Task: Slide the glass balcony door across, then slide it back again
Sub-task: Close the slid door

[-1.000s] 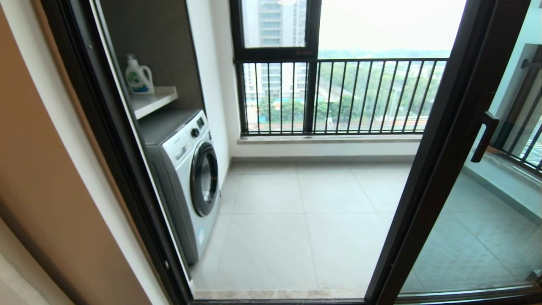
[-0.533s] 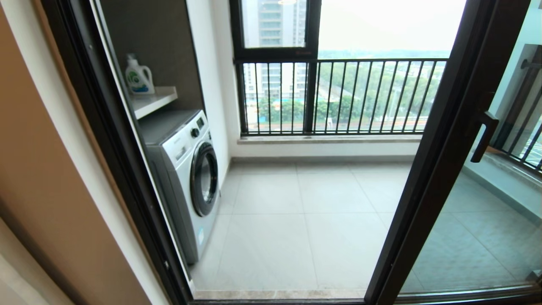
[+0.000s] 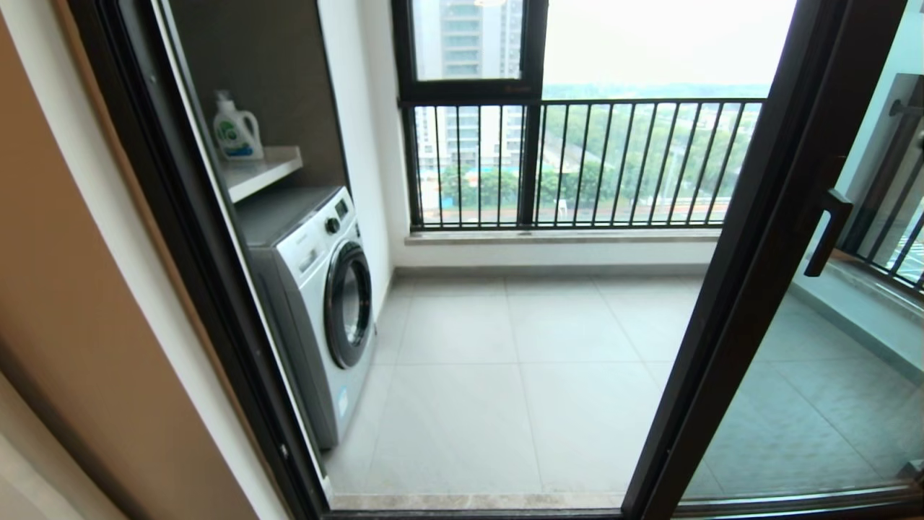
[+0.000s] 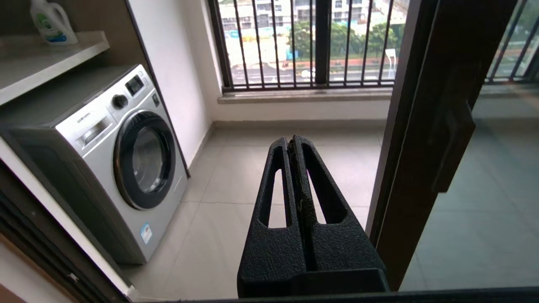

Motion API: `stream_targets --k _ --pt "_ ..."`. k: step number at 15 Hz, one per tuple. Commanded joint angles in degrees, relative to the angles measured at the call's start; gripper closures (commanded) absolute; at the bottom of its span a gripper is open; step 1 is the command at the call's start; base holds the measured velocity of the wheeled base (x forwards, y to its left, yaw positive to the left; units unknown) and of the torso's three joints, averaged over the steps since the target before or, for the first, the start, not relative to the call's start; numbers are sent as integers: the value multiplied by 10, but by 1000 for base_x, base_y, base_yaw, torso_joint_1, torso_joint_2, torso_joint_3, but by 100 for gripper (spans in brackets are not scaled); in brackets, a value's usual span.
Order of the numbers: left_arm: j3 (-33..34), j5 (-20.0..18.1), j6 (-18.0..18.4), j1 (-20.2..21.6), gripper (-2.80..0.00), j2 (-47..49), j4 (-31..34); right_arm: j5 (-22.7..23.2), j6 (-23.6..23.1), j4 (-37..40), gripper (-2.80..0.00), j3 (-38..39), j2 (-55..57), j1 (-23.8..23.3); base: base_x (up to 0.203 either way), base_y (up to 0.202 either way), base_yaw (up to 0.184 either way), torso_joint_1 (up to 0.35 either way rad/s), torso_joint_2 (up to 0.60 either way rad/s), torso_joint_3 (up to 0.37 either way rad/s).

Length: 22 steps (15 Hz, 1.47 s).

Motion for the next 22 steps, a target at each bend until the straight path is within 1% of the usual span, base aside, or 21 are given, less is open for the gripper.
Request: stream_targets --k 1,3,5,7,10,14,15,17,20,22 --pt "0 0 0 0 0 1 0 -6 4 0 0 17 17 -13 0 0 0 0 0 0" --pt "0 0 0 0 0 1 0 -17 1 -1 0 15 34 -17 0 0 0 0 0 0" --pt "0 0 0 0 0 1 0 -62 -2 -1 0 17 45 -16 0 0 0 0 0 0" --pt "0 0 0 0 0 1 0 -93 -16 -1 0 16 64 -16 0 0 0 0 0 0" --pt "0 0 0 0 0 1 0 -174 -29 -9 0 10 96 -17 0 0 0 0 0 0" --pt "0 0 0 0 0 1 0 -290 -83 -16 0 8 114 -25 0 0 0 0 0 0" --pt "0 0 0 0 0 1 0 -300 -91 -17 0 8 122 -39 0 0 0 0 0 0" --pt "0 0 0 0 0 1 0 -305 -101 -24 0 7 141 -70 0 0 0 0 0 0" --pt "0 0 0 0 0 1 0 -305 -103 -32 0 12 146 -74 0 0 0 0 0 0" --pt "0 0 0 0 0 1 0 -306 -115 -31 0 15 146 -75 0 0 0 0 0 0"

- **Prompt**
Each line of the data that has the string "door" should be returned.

- **The answer**
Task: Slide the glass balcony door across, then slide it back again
Sub-task: Close the slid door

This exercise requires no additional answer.